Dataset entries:
*** Block opens ***
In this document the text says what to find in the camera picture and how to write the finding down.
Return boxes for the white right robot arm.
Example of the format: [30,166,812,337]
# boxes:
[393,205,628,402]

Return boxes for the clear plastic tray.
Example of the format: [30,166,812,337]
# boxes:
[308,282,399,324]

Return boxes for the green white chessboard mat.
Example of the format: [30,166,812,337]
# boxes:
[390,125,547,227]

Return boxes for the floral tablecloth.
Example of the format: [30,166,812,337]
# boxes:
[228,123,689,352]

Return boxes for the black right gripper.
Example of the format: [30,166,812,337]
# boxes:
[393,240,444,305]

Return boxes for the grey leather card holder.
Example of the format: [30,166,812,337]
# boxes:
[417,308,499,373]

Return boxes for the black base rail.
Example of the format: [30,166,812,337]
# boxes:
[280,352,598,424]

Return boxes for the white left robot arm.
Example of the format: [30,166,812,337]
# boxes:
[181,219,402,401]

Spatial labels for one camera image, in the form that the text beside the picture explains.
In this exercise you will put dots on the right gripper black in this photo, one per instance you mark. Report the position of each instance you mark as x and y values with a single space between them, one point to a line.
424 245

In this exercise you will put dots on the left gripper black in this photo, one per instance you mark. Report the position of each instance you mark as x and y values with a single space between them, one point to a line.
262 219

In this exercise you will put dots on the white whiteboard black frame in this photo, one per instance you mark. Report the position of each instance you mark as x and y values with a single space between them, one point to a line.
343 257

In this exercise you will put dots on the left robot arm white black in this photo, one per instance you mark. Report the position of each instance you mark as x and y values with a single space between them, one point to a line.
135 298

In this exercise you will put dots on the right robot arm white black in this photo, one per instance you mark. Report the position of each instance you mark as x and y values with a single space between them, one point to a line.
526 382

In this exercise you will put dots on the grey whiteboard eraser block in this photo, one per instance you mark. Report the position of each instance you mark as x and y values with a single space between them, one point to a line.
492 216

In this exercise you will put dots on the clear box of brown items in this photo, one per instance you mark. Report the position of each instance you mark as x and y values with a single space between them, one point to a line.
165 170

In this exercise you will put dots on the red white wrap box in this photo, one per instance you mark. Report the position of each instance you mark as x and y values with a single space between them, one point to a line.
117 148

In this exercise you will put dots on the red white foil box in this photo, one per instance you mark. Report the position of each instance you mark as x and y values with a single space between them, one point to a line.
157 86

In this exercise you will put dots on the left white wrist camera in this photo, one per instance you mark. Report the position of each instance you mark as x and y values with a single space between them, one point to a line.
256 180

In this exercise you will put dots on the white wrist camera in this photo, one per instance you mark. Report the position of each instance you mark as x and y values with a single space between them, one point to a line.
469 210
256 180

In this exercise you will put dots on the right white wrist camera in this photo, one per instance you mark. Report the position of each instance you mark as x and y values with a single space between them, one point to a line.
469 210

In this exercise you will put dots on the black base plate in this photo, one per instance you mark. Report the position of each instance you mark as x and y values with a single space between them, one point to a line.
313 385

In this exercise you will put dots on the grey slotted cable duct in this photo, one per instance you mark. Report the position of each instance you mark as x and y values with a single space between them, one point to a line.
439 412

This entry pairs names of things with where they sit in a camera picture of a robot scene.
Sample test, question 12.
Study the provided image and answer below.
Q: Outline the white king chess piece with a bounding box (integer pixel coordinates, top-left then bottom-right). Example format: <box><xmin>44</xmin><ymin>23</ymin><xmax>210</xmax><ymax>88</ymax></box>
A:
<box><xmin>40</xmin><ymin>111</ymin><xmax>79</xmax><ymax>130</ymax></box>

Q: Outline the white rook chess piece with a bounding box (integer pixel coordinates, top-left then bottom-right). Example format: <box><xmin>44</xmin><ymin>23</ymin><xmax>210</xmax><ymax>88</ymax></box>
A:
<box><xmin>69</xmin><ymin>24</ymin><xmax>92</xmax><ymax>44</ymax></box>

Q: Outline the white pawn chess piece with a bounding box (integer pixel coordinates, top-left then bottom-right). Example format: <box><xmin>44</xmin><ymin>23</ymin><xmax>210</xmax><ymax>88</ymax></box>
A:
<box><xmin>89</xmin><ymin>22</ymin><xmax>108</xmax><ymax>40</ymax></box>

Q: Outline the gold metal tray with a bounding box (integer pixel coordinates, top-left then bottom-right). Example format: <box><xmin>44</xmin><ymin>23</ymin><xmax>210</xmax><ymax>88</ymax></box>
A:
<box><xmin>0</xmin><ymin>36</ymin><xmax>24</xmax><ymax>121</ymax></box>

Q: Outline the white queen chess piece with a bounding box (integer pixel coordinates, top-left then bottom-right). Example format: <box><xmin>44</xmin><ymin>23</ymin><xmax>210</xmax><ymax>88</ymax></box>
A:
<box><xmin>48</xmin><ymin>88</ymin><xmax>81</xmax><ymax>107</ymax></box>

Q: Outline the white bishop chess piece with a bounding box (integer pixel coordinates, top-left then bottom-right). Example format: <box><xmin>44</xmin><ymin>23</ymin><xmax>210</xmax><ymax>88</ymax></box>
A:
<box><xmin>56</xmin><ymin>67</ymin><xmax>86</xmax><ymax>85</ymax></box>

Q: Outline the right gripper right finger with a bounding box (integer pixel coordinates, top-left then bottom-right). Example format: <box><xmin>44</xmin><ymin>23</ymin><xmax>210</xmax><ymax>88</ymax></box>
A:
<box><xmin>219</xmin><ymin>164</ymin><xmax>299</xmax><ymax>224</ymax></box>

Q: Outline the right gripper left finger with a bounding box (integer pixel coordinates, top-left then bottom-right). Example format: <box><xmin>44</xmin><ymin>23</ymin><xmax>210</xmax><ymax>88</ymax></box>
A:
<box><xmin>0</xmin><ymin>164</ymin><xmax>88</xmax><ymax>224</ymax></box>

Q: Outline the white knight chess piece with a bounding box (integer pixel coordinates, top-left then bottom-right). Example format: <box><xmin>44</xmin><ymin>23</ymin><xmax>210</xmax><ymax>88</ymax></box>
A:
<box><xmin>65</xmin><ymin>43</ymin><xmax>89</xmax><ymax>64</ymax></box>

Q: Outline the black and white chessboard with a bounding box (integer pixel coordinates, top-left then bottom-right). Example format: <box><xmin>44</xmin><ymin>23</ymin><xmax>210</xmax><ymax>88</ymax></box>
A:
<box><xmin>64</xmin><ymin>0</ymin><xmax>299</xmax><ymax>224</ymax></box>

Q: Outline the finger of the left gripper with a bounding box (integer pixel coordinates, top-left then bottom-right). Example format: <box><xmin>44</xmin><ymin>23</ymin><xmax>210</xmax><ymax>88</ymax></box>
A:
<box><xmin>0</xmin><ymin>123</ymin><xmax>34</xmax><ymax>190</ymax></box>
*** Block closes ***
Go through the data line by line and work out how many lines contain "text". Give only that number.

2